If our arm feels weak to lift it up, then we can report that we can't hold it over our head. Or maying we can begin to brush or blow-dry our hair, but can't sustain the position. That is the case with my right deltoid. It fatigues very quickly, and I do most work with my left now.
If we go to the gym we can actually see a decrease in the strength - and measure it.
So, we need to report what we have lost or what we now cannot do to our neuros. If they test us and tell us we are normal, we MUST protest and tell them that we might be good for one or two uses (like their exam) but the muscle begins to fail as we do more.
This might be expressed in a decreasing distance that we walk, or a ever-slowing pace. We can time how long our usual walks last now and before.
Pat - your are absolutely right that we can separate strength from endurance. The many cause of fatigue fight us in all of our muscles, while we may have true weakness in this and that muscle.
Tick - You are right. No matter how strong we were - even if we were extraordinarily strong, if the signal can't reach the muscle in full power then the muscle CAN NOT contract. Think about the person that is an athlete that has a spine injury. The muscles are just a fit as they always were, but if the signal can't reach them (because of the spine injury) those muscles just sit there all floppy and useless. In MS The problem is the poor nerve signal, not a disease in the muscles. Yes, this often increasing weakness is part of the disease we live with. Exercise is only as good as the signal is that tells the muscle to contract.
Dalle - I don't remember meeting you! A belated welcome! You are describing the kind of uncaring and dismissive neuro that we all need to dump. You doc should be intensely interested not only in what you tell he, but in examing you for signs of problems or deterioration. My neuro (who just left) did a full neuro exam on me EVERY visit. He examined 18 pairs of muscle groups at each visit and compared them to his prior notes. So when my right hip flexors and right deltoid weakened over time he could see it. Sometimes he would say that the exam was stable, but he would note that I said it was fatigueing earlier.

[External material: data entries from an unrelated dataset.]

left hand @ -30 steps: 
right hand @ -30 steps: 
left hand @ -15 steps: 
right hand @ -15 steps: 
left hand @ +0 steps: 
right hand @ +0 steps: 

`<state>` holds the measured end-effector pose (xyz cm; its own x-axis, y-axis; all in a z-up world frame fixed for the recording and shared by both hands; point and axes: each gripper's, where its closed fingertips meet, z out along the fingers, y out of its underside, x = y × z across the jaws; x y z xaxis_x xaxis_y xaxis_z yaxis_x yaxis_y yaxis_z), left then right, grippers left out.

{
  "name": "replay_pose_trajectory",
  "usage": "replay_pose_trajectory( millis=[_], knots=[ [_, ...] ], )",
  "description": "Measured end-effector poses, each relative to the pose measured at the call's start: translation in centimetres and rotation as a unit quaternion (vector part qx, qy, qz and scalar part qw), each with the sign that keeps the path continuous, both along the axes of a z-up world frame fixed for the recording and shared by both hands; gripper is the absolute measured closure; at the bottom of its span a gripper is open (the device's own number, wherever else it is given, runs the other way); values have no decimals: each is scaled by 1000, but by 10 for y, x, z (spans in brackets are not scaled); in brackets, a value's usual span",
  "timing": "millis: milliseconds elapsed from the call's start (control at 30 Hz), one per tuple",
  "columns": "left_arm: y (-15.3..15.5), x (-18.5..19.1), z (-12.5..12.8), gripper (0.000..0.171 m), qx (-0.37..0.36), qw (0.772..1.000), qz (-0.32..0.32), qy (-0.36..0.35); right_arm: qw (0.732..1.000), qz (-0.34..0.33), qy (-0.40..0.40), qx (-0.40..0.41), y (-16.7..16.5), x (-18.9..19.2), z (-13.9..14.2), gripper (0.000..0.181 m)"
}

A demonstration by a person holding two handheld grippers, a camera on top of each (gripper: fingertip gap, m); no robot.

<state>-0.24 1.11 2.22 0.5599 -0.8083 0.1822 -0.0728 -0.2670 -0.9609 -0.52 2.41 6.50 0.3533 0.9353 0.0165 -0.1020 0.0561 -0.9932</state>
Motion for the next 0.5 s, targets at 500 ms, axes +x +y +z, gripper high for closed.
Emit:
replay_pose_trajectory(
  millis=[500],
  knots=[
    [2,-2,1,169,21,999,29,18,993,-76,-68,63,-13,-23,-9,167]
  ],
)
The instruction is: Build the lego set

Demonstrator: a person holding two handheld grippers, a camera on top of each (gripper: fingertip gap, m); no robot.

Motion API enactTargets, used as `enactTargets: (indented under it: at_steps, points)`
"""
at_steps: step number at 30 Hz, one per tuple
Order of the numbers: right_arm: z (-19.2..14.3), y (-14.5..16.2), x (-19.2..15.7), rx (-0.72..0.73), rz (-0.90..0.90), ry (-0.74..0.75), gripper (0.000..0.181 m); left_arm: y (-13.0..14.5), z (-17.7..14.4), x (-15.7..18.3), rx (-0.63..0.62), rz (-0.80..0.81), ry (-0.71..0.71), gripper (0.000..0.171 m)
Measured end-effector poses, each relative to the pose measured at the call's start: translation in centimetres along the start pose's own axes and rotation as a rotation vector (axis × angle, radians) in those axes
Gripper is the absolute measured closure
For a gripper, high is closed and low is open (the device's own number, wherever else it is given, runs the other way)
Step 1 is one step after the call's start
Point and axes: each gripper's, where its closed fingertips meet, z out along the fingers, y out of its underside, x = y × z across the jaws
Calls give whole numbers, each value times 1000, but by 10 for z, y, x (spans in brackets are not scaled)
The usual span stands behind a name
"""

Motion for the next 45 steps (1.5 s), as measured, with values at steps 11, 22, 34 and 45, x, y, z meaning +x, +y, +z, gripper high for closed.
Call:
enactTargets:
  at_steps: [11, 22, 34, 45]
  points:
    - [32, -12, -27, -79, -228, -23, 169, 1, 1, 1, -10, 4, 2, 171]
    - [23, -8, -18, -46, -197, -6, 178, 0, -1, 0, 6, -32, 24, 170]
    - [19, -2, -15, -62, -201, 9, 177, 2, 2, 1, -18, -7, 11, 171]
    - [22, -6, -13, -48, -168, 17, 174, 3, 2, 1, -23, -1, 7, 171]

Debs - You are feeling some of the systemic fatigue that MS is so notorious for. I also know that sense of feeling like I had just run a marathon - as if..., but still, it can be overwhelming. That fatigue is a different kind on top of any localized weakness.
Quix
Hi Mary,
My legs feel like I have I have run a Marathon, even when I'm resting.
They just ache and hurt so much, it's just sheer willpower to do anything.
Debs
I have not been diagnosed but I have these same issues. I have good initial strenght but I weaken very quickly. When at my office visits with my neurologist I try telling him this but it seems as if he blows me off and than tells me see you in 6 months. I have been trying to look elsewhere for a new neuro as of late. I just don't think he is giving me the proper time or care, maybe its just me. Happy Thanksgiving!
me to it doest make sence. even a few years ago could work out strong as i ever was. but it doesnt matter seems like no matter- how strong i was- id have 2 sit down- or fall !! over nothing- no matter how stong i was-
is it just a part of ms that we just have 2 deal with cause it wont go away just -over years- gets worse? hugs tick
I would be interested in this too, I also have similar issues although I cannot walk more than around 200 metres these days before the legs start to give up and I feel as though I am on a downward spiral with this. I am in pain as soon as I stand!!
My neuro-PT's explaination was that those with MS have muscles that tire much more quickly than those who don't have MS. Her advice to me was to push only a little as I try to build strength.
My exam reveals only a weak left hip and very strong ankles and yet my thighs want to give in quuickly and some days it is hard just to hold myself up. My description to her was that I feel as though I am far too heavy for my own legs - which of course I am not!
So I think what I am trying to say is that even when strength seems fine endurance is something we do not always have.
Not sure if this helps I am sure others have much better info than I.